Nobody knows what to make of this, and this observation is so new that we don’t yet know how patients who are “happily desaturated” will fare. But it is very disorienting, because we rely heavily on oxygen saturation to determine how sick our patients are. Some have speculated that the virus causes a change in the molecule that carries oxygen (a hemoglobinopathy) that could confound pulse oximetry. Others suggest that COVID-19 mimics physiology seen at high altitudes, or pulmonary decompression sickness, when a diver ascends to the surface too rapidly.
Once a few of these anecdotes circulated, social media was flooded with them, and this has added another layer to the quandary: not only are we uncertain about when to intubate COVID-19 patients; one of the most important parameters we use to decide when to intubate seems in this disease to be deceiving us, for reasons no one yet understands.
Medical science answers questions through experiments and clinical trials, but by the time the usual process that moves medical science forward provides answers to critical questions around COVID-19, we will be months further into a pandemic that has already killed thousands and is grimly expected to kill orders of magnitude more.
Emergency medicine is informed by a robust body of research powered by the usual machinery––grant funding, institutional review boards, manuscript submission and revision.

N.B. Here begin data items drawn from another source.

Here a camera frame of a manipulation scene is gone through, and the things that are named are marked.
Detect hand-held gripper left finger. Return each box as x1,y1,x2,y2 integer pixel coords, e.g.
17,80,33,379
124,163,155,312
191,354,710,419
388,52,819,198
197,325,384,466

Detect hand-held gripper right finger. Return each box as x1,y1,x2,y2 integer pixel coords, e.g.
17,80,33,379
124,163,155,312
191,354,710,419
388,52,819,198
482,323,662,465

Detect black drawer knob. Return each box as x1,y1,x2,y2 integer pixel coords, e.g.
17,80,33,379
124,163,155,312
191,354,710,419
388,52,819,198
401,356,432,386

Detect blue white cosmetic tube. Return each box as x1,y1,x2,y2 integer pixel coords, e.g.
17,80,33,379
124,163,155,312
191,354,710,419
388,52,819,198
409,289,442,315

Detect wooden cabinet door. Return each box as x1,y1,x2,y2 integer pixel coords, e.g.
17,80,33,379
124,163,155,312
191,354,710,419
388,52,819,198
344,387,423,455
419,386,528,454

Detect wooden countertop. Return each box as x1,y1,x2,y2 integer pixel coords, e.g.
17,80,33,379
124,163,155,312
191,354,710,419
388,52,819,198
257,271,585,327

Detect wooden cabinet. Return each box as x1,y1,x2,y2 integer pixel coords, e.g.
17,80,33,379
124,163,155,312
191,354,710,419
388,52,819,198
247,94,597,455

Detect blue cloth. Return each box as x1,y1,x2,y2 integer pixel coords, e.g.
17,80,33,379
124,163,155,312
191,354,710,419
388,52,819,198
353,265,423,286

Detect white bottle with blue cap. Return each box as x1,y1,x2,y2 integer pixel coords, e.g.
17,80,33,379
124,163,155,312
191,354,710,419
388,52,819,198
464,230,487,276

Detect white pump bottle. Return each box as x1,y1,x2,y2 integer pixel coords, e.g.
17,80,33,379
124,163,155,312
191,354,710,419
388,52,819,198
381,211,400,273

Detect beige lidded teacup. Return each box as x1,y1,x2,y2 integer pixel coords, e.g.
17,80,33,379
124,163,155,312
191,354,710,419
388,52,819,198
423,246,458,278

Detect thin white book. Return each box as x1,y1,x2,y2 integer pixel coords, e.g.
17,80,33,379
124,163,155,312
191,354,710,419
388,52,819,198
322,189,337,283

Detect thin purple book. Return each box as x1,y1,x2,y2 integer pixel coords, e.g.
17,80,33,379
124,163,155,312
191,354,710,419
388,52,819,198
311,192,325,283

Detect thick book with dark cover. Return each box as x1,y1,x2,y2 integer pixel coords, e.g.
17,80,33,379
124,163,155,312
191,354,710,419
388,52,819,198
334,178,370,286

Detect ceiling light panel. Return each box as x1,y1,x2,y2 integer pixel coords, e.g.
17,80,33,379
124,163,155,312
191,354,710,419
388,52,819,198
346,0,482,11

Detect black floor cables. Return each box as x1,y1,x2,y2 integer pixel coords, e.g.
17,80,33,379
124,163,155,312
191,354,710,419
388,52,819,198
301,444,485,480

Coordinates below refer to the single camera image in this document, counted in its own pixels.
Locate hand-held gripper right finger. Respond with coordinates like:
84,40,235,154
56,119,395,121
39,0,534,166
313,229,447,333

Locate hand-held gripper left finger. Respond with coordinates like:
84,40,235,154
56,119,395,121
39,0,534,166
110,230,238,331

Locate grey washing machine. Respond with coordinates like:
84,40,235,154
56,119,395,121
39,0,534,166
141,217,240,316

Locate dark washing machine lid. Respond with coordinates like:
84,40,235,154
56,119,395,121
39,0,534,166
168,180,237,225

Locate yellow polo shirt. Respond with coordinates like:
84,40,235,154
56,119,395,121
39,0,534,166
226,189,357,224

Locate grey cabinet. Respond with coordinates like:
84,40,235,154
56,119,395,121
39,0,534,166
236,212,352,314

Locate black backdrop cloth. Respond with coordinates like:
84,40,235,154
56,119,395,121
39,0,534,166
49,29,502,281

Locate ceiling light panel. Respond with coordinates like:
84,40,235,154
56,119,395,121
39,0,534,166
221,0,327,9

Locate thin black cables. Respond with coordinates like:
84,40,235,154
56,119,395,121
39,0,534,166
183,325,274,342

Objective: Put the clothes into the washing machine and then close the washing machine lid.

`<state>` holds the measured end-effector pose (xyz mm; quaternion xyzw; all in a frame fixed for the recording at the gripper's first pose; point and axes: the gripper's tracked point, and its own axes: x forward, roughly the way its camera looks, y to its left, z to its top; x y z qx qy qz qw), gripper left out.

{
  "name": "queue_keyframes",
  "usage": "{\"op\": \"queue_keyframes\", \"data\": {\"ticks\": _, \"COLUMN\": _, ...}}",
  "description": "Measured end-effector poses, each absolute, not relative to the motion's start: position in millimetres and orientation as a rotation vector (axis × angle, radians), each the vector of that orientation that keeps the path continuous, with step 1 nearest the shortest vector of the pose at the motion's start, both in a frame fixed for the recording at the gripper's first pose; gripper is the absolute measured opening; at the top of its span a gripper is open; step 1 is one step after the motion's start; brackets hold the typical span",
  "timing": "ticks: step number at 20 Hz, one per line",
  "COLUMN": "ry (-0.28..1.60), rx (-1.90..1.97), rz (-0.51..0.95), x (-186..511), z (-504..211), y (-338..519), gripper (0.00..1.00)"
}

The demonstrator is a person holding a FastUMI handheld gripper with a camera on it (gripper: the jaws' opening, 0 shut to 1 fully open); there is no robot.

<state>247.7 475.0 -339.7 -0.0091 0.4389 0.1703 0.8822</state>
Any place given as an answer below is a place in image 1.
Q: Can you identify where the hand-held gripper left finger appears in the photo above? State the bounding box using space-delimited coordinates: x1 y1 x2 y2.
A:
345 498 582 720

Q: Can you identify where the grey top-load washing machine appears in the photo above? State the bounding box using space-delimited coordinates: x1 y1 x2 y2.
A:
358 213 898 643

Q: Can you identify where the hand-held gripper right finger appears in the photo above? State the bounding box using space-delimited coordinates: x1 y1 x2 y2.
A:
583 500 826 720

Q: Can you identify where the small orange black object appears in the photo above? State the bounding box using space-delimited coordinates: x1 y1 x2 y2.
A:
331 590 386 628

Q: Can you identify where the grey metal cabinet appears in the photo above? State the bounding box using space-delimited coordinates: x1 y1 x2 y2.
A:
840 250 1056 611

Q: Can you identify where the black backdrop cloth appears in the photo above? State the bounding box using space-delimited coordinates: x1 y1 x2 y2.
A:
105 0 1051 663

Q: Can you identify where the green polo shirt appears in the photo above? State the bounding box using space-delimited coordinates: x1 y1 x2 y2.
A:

But, perhaps more than any other medical specialty, it is also is powered by social media. Many emergency clinicians stay current by reading medical blogs and listening to medical podcasts, some of which are produced by full-time teams of media professionals. If you want to know what’s happening in emergency rooms across the world, though, look on Facebook and Twitter.
Emergency and intensive care providers are deeply connected on social media platforms, and as COVID-19 swept through Seattle and into New York City, physicians caring for these patients started openly questioning received wisdom. While bedside clinicians were broadcasting perplexing findings caused by a novel pathogen, scientists who can elucidate the pathophysiology that will drive therapies began to take notice. The linkage of patient care to basic science, which until very recently would have taken months or years, is now happening over a period of hours.
COVID-19 is a new clinical entity, but because so many are affected in New York, some physicians have already developed significant experience with the disease. At the same time most hospitals in the country have yet to see a single severe case—but will, soon. Disseminating the knowledge accumulating in local coronavirus units to the rest of the country would traditionally be done through peer-reviewed case series published in medical journals, but we don’t have time for that.
So, our department has recruited research assistants, whose usual activities have been grounded by the coronavirus lockdown, to populate Web-based data forms that track people admitted with severe COVID-19 illness through their hospital stay. They chart the treatments these patients received and how they responded. This anonymized clinical database is available to clinicians and scientists across the world to study in real time to inform management decisions of patients who contracted the virus today but won’t require medical attention until two weeks from now.
Though COVID-19 has been propelled to a global pandemic by modern transcontinental travel, the tools to end it may also arise from the web of human connectivity that is unique to the modern world.